Neha Narkhede (LinkedIn)
July 27, 2011
Kafka is a distributed publish-subscribe messaging system aimed at providing a scalable, high-throughput, low latency solution for log aggregation and activity stream processing for LinkedIn. Built on Apache Zookeeper in Scala, Kafka aims at providing a unified stream for both real-time and offline consumption. We provide a mechanism for parallel data load into Hadoop as well as the ability to partition real-time consumption over a cluster of machines. Kafka combines the benefits of traditional log aggregators and messaging systems and has been used successfully in production for 8 months. It provides API similar to that of a messaging system and allows applications to consume log events in real-time.

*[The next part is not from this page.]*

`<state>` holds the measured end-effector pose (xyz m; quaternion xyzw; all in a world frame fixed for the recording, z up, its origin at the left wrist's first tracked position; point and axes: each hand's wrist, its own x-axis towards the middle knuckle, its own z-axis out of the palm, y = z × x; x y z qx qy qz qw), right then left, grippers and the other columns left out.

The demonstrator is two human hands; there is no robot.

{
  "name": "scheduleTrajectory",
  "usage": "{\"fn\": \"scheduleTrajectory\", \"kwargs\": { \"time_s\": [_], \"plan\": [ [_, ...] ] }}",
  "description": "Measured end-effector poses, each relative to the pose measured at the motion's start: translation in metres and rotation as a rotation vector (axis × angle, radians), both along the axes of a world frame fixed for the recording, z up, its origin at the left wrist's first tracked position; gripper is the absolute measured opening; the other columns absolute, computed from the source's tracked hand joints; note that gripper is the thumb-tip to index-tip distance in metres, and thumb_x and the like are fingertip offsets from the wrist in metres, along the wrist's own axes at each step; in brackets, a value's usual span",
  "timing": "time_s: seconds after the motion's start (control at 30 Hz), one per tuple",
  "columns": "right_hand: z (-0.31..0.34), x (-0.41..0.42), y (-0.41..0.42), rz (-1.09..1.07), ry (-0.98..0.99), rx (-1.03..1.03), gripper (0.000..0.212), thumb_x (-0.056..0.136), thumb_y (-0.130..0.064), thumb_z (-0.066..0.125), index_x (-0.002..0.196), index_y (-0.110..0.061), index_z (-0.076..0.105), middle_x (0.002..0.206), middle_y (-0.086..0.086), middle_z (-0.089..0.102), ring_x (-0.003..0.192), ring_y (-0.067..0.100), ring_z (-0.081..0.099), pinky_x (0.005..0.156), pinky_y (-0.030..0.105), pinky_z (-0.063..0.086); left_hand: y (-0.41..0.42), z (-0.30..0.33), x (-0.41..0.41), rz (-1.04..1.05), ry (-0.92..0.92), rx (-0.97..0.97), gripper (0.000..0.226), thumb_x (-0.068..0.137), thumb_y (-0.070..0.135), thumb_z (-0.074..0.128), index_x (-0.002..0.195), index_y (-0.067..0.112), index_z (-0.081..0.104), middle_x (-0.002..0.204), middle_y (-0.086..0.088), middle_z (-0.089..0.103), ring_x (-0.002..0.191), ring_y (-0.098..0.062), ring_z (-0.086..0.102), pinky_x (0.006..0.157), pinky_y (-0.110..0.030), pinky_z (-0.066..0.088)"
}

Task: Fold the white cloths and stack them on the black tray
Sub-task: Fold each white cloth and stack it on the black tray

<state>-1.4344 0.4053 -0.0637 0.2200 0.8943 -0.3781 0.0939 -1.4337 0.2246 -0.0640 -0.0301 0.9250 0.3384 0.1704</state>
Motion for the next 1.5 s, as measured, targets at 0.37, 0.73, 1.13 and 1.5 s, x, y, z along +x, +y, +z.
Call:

Written by the SNA team at LinkedIn, Kafka is open sourced under the Apache 2.0 License and is an Apache incubator project. In this presentation, we will highlight the core design principles for this system, and how this system fits into LinkedIn's data ecosystem as well as some of the products and monitoring applications it supports in our usage.
Neha Narkhede is a Senior Software Engineer in the Search, Network and Analytics Team at LinkedIn, focusing on Distributed Systems. She is one of the initial contributors to Project Kafka. In the past she's worked on search systems in large scale databases and has been an active contributor to several projects LinkedIn has open sourced, including Voldemort, Bobo and Zoie.